HRD Prediction Workflow Using WES Data in Tumor-Only Mode

can you describe steps for HRD prediction with using different software in tumor only mode with wes data?


Certainly! Homologous Recombination Deficiency (HRD) prediction using Whole Exome Sequencing (WES) data in tumor-only mode involves several steps. Here’s a general workflow using different software tools:

1. Data Preparation

  • Sequencing Data: Obtain raw WES data (FASTQ files) from the tumor sample.
  • Quality Control: Use tools like FastQC to assess the quality of the raw sequencing data.

2. Read Alignment

  • Align Reads: Use an aligner like BWA-MEM to map the reads to the reference genome (e.g., GRCh38).
    bwa mem -t 8 reference_genome.fa sample_R1.fastq.gz sample_R2.fastq.gz > aligned_reads.sam

3. Post-Alignment Processing

  • Convert SAM to BAM: Use SAMtools to convert SAM to BAM and sort the BAM file.
    samtools view -Sb aligned_reads.sam | samtools sort -o sorted_reads.bam
  • Mark Duplicates: Use Picard to mark duplicate reads.
    picard MarkDuplicates I=sorted_reads.bam O=dedup_reads.bam M=metrics.txt
  • Index BAM File: Index the BAM file using SAMtools.
    samtools index dedup_reads.bam

4. Variant Calling

  • Call Variants: Use a variant caller like GATK HaplotypeCaller to call variants.
    gatk HaplotypeCaller -R reference_genome.fa -I dedup_reads.bam -O raw_variants.vcf

5. Variant Filtering

  • Filter Variants: Apply filters to the raw variant calls using GATK VariantFiltration.
    gatk VariantFiltration -R reference_genome.fa -V raw_variants.vcf -O filtered_variants.vcf --filter-expression "QD < 2.0 || FS > 60.0 || MQ < 40.0" --filter-name "basic_snp_filter"

6. HRD Score Calculation

  • HRD Tools: Use specialized tools for HRD prediction. Some popular tools include:
    • HRDetect: A machine learning-based tool that integrates multiple types of genomic data.
    • ScarHRD: A tool that calculates HRD scores based on the number of large-scale state transitions (LSTs), loss of heterozygosity (LOH), and telomeric allelic imbalance (TAI).

Example with ScarHRD:

  • Prepare Input: Convert the VCF file to the required format for ScarHRD.
  • Run ScarHRD: Use the ScarHRD R package to calculate the HRD score.
    scarHRD(input_file = "filtered_variants.vcf", reference = "GRCh38", output_file = "HRD_results.txt")

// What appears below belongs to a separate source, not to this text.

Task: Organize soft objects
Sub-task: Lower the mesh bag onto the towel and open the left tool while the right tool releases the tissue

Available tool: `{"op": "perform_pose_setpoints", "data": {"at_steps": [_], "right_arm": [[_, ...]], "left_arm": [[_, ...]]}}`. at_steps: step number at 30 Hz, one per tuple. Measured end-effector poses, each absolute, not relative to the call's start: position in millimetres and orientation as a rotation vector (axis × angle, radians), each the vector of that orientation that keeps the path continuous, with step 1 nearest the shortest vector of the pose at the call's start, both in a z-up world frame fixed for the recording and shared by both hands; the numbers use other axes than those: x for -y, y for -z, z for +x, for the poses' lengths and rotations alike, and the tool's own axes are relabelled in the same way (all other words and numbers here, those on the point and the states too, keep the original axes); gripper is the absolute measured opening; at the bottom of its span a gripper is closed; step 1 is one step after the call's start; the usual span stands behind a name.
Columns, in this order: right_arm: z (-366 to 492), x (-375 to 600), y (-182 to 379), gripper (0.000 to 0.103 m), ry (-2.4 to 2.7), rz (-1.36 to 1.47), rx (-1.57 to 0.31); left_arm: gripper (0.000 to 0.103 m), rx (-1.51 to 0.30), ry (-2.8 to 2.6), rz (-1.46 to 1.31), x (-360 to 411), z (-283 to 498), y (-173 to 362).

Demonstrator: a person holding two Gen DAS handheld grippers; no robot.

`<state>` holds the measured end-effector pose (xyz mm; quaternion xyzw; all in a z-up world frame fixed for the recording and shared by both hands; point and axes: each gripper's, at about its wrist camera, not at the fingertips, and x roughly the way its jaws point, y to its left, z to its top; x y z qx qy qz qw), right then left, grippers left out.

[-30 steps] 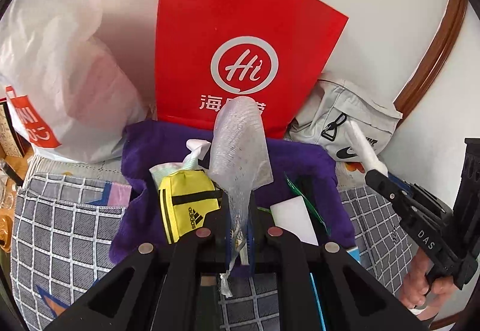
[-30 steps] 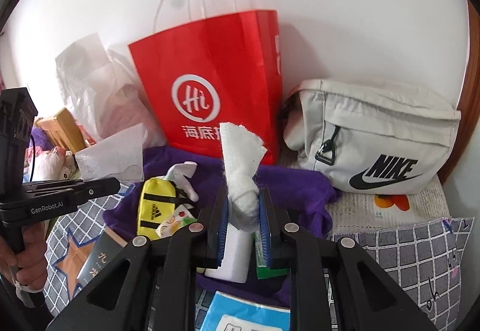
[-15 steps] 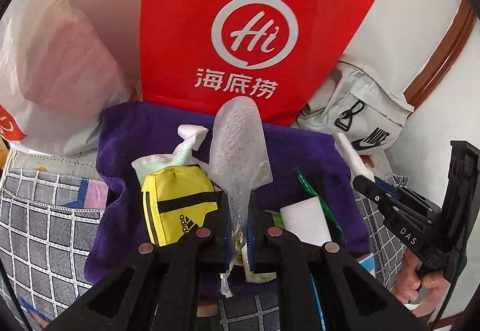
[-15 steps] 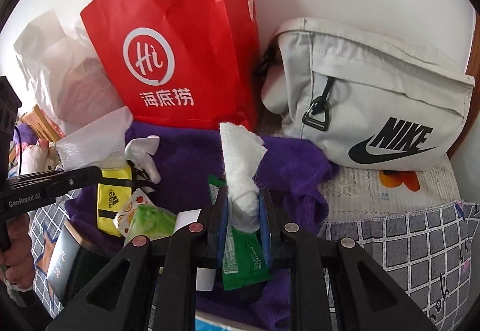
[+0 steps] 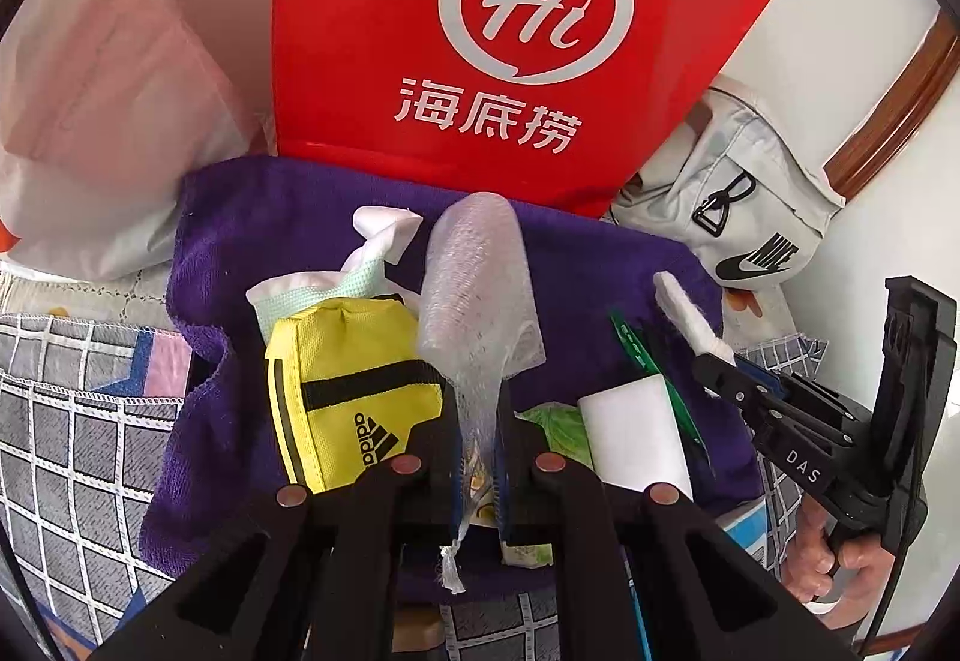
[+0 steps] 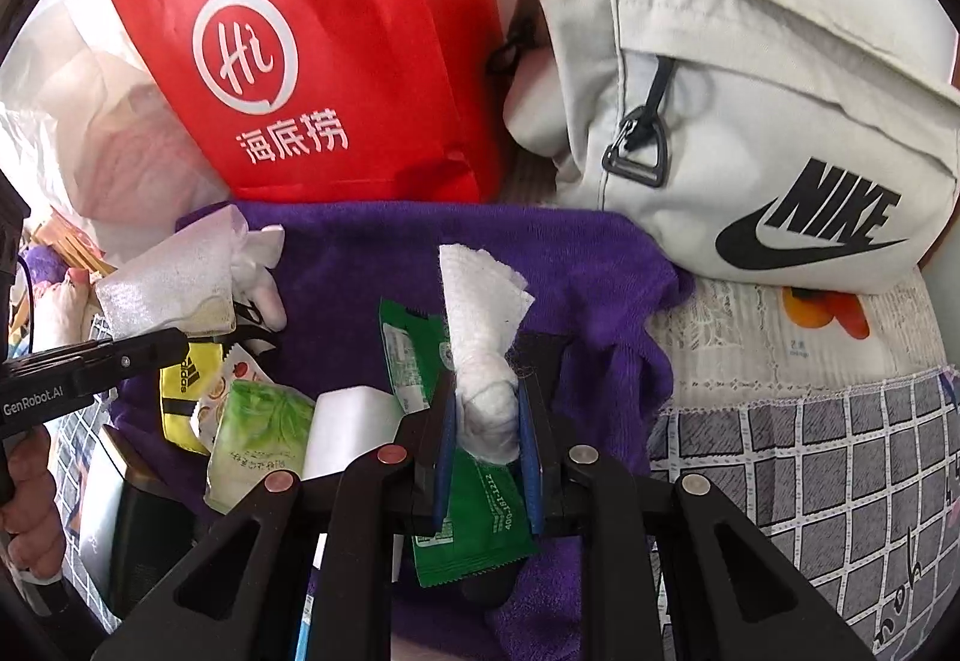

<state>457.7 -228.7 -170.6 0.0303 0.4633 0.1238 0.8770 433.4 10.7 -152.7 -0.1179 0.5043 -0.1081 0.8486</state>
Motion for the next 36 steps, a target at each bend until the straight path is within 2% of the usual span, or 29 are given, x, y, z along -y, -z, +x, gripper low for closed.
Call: {"op": "perform_pose_setpoints", "data": {"at_steps": [30, 33, 36], "right_arm": [[462, 211, 190, 0.021, -0.286, 0.058, -1.019], [462, 210, 190, 0.028, -0.301, 0.055, -1.024], [461, 210, 188, 0.035, -0.302, 0.062, -1.014]], "left_arm": [[0.008, -1.126, 0.212, -0.229, -9, 438, 162], [0.012, -1.136, 0.213, -0.238, -11, 438, 162], [0.025, -1.139, 0.216, -0.246, -12, 438, 161]]}}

7. Interpretation and Reporting

  • Interpret Results: Analyze the HRD scores and other relevant metrics to determine the HRD status of the tumor.
  • Generate Report: Compile the findings into a comprehensive report for clinical or research purposes.

Additional Considerations

  • Tumor Purity and Ploidy: Tools like FACETS or PureCN can be used to estimate tumor purity and ploidy, which can affect HRD prediction.
  • Annotation: Use tools like ANNOVAR or VEP to annotate the variants for better interpretation.


This workflow provides a comprehensive approach to HRD prediction using WES data in tumor-only mode. Each step involves specific tools and commands that need to be executed in sequence to ensure accurate and reliable results.